Charbel-Raphaël 7 May 2022 1:08 UTC
LW: 7 AF: 4
AF
Ah, “The tool-assisted attack went from taking 13 minutes to taking 26 minutes per example.”

Interesting. Changing the in-distribution (3oom) does not influences much the out-distribution (*2)
- paulfchristiano 7 May 2022 19:18 UTC
  LW: 4 AF: 3
  AF Parent
  I think that 3 orders of magnitude is the comparison between “time taken to find a failure by randomly sampling” and “time taken to find a failure if you are deliberately looking using tools.”
  - dmz 8 May 2022 20:25 UTC
    LW: 3 AF: 2
    AF Parent
    I read Oli’s comment as referring to the 2.4% → 0.002% failure rate improvement from filtering.

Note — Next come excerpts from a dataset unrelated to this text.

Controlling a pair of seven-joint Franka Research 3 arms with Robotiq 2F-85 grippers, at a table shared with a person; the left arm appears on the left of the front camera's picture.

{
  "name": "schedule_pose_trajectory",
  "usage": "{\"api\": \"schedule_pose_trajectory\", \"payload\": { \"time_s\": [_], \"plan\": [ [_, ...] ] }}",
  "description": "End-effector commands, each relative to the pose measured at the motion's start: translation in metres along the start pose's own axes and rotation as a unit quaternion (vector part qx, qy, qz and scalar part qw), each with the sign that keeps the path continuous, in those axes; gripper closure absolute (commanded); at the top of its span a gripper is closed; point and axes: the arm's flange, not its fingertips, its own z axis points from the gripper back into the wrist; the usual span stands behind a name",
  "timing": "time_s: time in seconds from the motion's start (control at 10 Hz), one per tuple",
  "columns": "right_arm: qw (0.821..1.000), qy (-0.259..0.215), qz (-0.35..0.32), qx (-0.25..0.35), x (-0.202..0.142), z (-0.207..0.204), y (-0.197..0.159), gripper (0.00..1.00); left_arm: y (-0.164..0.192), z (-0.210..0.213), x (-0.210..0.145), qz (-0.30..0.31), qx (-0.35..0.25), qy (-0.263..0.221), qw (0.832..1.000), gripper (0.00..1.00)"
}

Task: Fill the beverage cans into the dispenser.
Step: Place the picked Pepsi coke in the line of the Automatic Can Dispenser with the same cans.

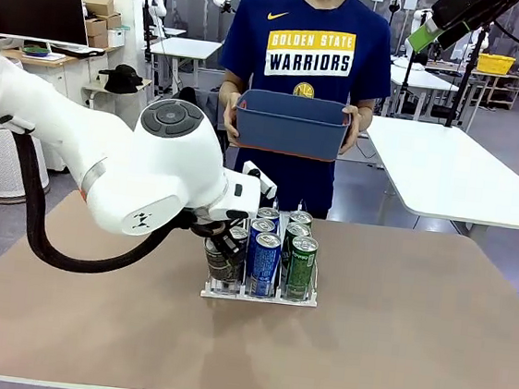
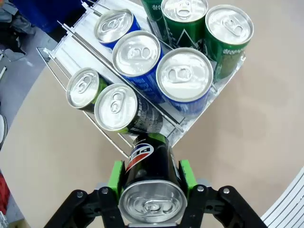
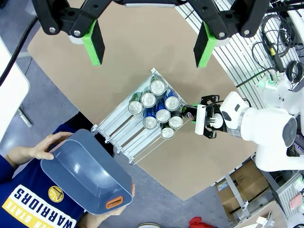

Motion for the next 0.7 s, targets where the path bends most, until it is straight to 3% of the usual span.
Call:
{"api": "schedule_pose_trajectory", "payload": {
  "time_s": [0.0, 0.4, 0.6],
  "plan": [
    [1.000, 0.000, 0.004, 0.003, -0.001, -0.001, 0.001, 0.00, 0.009, -0.022, 0.018, 0.006, -0.003, -0.038, 0.999, 0.42],
    [1.000, 0.000, 0.004, 0.003, -0.001, -0.001, 0.001, 0.00, 0.025, -0.047, 0.015, 0.035, -0.045, -0.020, 0.998, 0.42],
    [1.000, 0.000, 0.004, 0.003, -0.001, -0.001, 0.001, 0.00, 0.033, -0.055, 0.016, 0.043, -0.004, -0.018, 0.999, 0.42]
  ]
}}
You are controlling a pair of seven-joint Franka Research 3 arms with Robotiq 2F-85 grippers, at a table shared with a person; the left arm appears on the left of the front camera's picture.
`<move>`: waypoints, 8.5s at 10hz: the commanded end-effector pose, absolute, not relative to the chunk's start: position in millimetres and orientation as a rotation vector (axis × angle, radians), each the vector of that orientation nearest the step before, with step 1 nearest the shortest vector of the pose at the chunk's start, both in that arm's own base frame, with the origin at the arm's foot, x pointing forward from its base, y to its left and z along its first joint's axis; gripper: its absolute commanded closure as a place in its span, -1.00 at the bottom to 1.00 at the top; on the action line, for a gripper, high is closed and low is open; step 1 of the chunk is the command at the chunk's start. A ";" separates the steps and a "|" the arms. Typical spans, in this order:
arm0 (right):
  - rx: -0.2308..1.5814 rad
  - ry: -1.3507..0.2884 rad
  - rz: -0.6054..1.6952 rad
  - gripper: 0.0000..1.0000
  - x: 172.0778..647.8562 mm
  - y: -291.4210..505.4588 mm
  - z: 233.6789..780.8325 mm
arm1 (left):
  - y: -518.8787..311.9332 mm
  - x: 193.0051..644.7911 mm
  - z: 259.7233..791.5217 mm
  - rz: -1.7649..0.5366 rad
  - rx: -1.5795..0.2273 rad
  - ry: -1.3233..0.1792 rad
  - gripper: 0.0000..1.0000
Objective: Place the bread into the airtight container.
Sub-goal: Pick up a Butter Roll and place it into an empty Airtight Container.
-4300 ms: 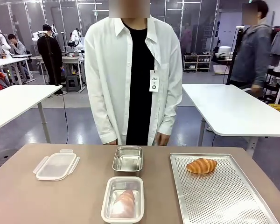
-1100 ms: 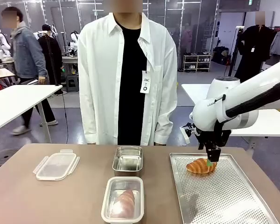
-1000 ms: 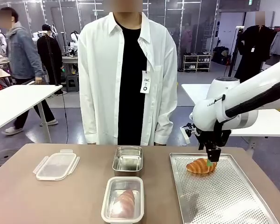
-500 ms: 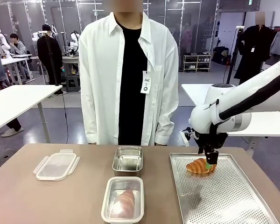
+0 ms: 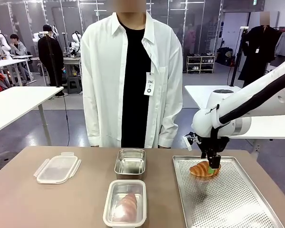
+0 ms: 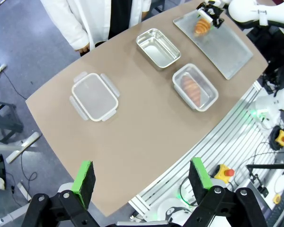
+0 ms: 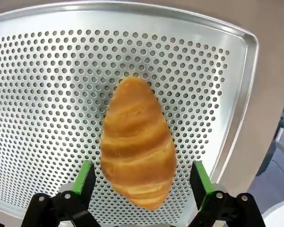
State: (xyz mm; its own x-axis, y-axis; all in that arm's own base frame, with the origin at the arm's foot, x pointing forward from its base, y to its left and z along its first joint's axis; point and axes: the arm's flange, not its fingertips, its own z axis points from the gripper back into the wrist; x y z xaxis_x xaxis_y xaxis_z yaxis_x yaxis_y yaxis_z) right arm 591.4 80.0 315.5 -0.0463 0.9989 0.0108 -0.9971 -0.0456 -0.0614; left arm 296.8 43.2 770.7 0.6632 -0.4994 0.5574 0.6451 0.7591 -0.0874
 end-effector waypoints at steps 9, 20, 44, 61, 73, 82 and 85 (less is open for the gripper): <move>-0.035 0.044 1.571 -0.60 609.5 78.6 287.8 | 43.6 295.4 771.0 -0.678 -0.294 -0.538 -1.00; -0.012 0.014 1.406 0.27 544.4 144.7 422.0 | 43.6 295.4 771.0 -0.678 -0.294 -0.538 -1.00; 0.170 -0.140 0.725 0.27 535.5 352.4 431.2 | 43.6 295.4 771.0 -0.678 -0.294 -0.538 -1.00; 0.221 -0.105 -0.060 -1.00 594.5 390.4 345.2 | 43.6 295.4 771.0 -0.678 -0.294 -0.538 -1.00; 0.246 -0.104 -0.028 -1.00 594.5 385.4 344.6 | 43.6 295.4 771.0 -0.678 -0.294 -0.538 -1.00; 0.246 -0.104 -0.028 -1.00 594.5 385.4 344.6 | 43.6 295.4 771.0 -0.678 -0.294 -0.538 -1.00; 0.318 -0.078 0.106 -1.00 594.1 361.3 391.3 | 43.6 295.4 771.0 -0.678 -0.294 -0.538 -1.00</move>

    - paulfchristiano 8 May 2022 22:25 UTC
      LW: 4 AF: 3
      AF Parent
      Ah, that makes sense. But the 26 minutes --> 13 minutes is from adversarial training holding the threshold fixed, right?
      - dmz 9 May 2022 17:21 UTC
        LW: 3 AF: 2
        AF Parent
        Indeed. (Well, holding the quality degradation fixed, which causes a small change in the threshold.)